EXERCISE DIRECTIONS
Give back the full data, unchanged and complete.

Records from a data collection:
****************
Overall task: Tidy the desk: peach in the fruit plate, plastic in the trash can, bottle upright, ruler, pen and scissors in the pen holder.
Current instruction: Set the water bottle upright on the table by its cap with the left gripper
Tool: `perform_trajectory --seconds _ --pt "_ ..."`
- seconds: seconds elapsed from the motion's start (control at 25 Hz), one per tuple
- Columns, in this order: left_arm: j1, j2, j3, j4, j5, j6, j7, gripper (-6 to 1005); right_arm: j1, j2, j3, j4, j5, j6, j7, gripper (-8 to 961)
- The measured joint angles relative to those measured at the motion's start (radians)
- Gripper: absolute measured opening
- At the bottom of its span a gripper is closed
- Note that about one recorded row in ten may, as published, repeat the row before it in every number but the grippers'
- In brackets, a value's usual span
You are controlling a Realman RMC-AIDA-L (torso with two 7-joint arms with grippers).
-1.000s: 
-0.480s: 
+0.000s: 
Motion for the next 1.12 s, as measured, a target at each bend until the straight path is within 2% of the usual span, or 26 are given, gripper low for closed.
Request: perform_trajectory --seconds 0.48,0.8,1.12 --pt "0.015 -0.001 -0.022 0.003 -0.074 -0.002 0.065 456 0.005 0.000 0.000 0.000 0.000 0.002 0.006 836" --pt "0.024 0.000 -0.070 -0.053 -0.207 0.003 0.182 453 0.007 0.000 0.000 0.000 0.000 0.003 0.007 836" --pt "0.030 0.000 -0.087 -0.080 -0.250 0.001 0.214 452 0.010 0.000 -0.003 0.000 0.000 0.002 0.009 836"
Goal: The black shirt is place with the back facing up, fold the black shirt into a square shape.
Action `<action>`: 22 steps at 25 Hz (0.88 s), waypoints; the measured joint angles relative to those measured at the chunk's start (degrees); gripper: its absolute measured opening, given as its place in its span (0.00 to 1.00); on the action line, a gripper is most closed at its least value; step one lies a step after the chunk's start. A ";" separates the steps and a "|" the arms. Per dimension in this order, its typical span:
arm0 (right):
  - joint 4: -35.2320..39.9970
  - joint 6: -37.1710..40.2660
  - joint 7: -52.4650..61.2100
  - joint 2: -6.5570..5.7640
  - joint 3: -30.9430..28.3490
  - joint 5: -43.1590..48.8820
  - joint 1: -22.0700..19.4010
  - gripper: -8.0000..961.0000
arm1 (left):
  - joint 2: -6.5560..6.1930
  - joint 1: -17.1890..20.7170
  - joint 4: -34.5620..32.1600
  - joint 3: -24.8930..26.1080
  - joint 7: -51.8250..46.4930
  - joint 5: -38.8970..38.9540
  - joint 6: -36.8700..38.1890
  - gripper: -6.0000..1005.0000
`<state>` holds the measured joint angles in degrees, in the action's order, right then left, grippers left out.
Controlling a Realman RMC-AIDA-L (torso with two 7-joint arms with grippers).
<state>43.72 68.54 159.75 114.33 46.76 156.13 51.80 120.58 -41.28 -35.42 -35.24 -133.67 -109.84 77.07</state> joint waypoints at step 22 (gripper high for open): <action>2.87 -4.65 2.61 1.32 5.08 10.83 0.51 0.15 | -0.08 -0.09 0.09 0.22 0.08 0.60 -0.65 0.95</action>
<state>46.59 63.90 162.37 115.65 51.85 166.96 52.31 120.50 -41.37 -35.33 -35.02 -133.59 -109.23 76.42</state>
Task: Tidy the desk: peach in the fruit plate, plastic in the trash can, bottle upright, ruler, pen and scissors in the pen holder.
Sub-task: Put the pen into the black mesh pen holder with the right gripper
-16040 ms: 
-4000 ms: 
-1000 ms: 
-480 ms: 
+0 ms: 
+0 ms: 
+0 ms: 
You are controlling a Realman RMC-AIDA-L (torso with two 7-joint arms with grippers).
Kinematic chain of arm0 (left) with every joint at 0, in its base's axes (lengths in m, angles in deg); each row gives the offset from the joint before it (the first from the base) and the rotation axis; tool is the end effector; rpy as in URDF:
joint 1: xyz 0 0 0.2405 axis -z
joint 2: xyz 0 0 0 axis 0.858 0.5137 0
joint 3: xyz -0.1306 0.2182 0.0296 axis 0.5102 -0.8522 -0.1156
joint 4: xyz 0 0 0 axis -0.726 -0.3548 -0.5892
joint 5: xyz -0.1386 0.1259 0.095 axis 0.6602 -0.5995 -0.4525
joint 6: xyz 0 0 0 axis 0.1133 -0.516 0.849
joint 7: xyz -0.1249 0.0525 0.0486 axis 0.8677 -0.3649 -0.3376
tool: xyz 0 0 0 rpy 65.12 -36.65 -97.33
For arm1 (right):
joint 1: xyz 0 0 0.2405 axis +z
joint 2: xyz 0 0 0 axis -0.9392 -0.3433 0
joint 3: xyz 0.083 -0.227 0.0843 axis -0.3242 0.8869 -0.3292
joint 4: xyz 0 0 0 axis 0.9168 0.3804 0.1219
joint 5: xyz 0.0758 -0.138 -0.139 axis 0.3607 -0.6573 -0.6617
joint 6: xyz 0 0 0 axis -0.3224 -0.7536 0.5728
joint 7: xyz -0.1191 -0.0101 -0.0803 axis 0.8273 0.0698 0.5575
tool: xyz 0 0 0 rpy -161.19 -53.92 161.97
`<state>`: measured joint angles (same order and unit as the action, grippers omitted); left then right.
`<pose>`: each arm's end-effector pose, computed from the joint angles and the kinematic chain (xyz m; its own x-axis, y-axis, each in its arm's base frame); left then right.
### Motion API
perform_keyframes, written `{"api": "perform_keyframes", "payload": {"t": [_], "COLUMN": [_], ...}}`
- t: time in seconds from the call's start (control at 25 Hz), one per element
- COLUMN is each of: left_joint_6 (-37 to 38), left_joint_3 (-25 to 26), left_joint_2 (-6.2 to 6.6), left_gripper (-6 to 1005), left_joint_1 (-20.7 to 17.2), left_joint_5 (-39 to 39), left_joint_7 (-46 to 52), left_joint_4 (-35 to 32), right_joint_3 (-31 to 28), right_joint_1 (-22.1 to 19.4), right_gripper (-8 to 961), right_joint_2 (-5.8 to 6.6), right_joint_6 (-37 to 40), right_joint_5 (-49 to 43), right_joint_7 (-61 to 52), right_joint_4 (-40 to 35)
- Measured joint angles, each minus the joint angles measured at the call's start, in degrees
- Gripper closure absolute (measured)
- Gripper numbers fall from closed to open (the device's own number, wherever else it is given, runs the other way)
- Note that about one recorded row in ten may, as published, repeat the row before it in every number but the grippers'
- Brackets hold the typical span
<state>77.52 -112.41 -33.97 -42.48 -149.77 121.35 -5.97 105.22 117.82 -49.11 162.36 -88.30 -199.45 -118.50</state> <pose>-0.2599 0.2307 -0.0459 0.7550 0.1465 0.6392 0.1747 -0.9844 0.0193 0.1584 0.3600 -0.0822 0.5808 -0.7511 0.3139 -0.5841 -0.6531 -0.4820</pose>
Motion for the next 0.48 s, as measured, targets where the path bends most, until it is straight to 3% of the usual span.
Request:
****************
RESPONSE AREA
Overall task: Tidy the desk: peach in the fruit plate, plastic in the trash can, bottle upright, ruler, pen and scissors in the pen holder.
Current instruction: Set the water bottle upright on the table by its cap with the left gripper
Tool: `perform_trajectory --seconds _ --pt "_ ..."`
- seconds: seconds elapsed from the motion's start (control at 25 Hz), one per tuple
- Columns, in this order: left_arm: j1, j2, j3, j4, j5, j6, j7, gripper (-6 to 1005); right_arm: j1, j2, j3, j4, j5, j6, j7, gripper (-8 to 961)
- The measured joint angles relative to those measured at the motion's start (radians)
- Gripper: absolute measured opening
- At the bottom of its span a gripper is closed
- Note that about one recorded row in ten may, as published, repeat the row before it in every number but the grippers'
- In brackets, a value's usual span
You are controlling a Realman RMC-AIDA-L (torso with two 7-joint arms with grippers).
-1.000s: 
-0.480s: 
+0.000s: 
Motion for the next 1.12 s, as measured, a target at each bend until the straight path is within 2% of the usual span, or 26 are given, gripper low for closed.
Request: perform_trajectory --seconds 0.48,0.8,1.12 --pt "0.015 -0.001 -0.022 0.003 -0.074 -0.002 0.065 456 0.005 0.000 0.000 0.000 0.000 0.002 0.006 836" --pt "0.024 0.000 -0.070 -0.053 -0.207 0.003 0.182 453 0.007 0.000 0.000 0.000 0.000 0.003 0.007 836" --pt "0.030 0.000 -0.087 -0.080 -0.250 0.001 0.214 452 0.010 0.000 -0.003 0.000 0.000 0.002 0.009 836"
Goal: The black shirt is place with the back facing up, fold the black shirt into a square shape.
Action `<action>`: 22 steps at 25 Hz (0.88 s), waypoints; the measured joint angles relative to those measured at the chunk's start (degrees); gripper: its absolute measured opening, given as its place in its span (0.00 to 1.00); on the action line, a gripper is most closed at its least value; step one lies a step after the chunk's start. A ";" separates the steps and a "|" the arms. Per dimension in this order, its typical span:
arm0 (right):
  - joint 4: -35.2320..39.9970
  - joint 6: -37.1710..40.2660
  - joint 7: -52.4650..61.2100
  - joint 2: -6.5570..5.7640
  - joint 3: -30.9430..28.3490
  - joint 5: -43.1590..48.8820
  - joint 1: -22.0700..19.4010
  - gripper: -8.0000..961.0000
arm1 (left):
  - joint 2: -6.5560..6.1930
  - joint 1: -17.1890..20.7170
  - joint 4: -34.5620..32.1600
  - joint 3: -24.8930..26.1080
  - joint 7: -51.8250..46.4930
  - joint 5: -38.8970..38.9540
  - joint 6: -36.8700..38.1890
  - gripper: -6.0000..1005.0000
`<state>` holds the measured joint angles in degrees, in the action's order, right then left, grippers left out.
Controlling a Realman RMC-AIDA-L (torso with two 7-joint arms with grippers).
<state>43.72 68.54 159.75 114.33 46.76 156.13 51.80 120.58 -41.28 -35.42 -35.24 -133.67 -109.84 77.07</state> joint waypoints at step 22 (gripper high for open): <action>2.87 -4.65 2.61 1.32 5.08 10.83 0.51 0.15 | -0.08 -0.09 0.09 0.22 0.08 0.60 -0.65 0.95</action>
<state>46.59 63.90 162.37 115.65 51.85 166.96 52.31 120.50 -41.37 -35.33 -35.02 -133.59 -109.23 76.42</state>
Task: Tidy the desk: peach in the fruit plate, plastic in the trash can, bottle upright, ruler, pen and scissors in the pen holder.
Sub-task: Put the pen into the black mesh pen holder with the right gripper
-16040 ms: 
-4000 ms: 
-1000 ms: 
-480 ms: 
+0 ms: 
+0 ms: 
+0 ms: 
You are controlling a Realman RMC-AIDA-L (torso with two 7-joint arms with grippers).
Kinematic chain of arm0 (left) with every joint at 0, in its base's axes (lengths in m, angles in deg); each row gives the offset from the joint before it (the first from the base) and the rotation axis; tool is the end effector; rpy as in URDF:
joint 1: xyz 0 0 0.2405 axis -z
joint 2: xyz 0 0 0 axis 0.858 0.5137 0
joint 3: xyz -0.1306 0.2182 0.0296 axis 0.5102 -0.8522 -0.1156
joint 4: xyz 0 0 0 axis -0.726 -0.3548 -0.5892
joint 5: xyz -0.1386 0.1259 0.095 axis 0.6602 -0.5995 -0.4525
joint 6: xyz 0 0 0 axis 0.1133 -0.516 0.849
joint 7: xyz -0.1249 0.0525 0.0486 axis 0.8677 -0.3649 -0.3376
tool: xyz 0 0 0 rpy 65.12 -36.65 -97.33
For arm1 (right):
joint 1: xyz 0 0 0.2405 axis +z
joint 2: xyz 0 0 0 axis -0.9392 -0.3433 0
joint 3: xyz 0.083 -0.227 0.0843 axis -0.3242 0.8869 -0.3292
joint 4: xyz 0 0 0 axis 0.9168 0.3804 0.1219
joint 5: xyz 0.0758 -0.138 -0.139 axis 0.3607 -0.6573 -0.6617
joint 6: xyz 0 0 0 axis -0.3224 -0.7536 0.5728
joint 7: xyz -0.1191 -0.0101 -0.0803 axis 0.8273 0.0698 0.5575
tool: xyz 0 0 0 rpy -161.19 -53.92 161.97
`<state>`: measured joint angles (same order and unit as the action, grippers omitted); left then right.
`<pose>`: each arm's end-effector pose, computed from the joint angles and the kinematic chain (xyz m; its own x-axis, y-axis, each in its arm's base frame); left then right.
### Motion API
perform_keyframes, written `{"api": "perform_keyframes", "payload": {"t": [_], "COLUMN": [_], ...}}`
- t: time in seconds from the call's start (control at 25 Hz), one per element
- COLUMN is each of: left_joint_6 (-37 to 38), left_joint_3 (-25 to 26), left_joint_2 (-6.2 to 6.6), left_gripper (-6 to 1005), left_joint_1 (-20.7 to 17.2), left_joint_5 (-39 to 39), left_joint_7 (-46 to 52), left_joint_4 (-35 to 32), right_joint_3 (-31 to 28), right_joint_1 (-22.1 to 19.4), right_gripper (-8 to 961), right_joint_2 (-5.8 to 6.6), right_joint_6 (-37 to 40), right_joint_5 (-49 to 43), right_joint_7 (-61 to 52), right_joint_4 (-40 to 35)
- Measured joint angles, each minus the joint angles measured at the call's start, in degrees
- Gripper closure absolute (measured)
- Gripper numbers fall from closed to open (the device's own number, wherever else it is given, runs the other way)
- Note that about one recorded row in ten may, as published, repeat the row before it in every number but the grippers'
- Brackets hold the typical span
<state>77.52 -112.41 -33.97 -42.48 -149.77 121.35 -5.97 105.22 117.82 -49.11 162.36 -88.30 -199.45 -118.50</state> <pose>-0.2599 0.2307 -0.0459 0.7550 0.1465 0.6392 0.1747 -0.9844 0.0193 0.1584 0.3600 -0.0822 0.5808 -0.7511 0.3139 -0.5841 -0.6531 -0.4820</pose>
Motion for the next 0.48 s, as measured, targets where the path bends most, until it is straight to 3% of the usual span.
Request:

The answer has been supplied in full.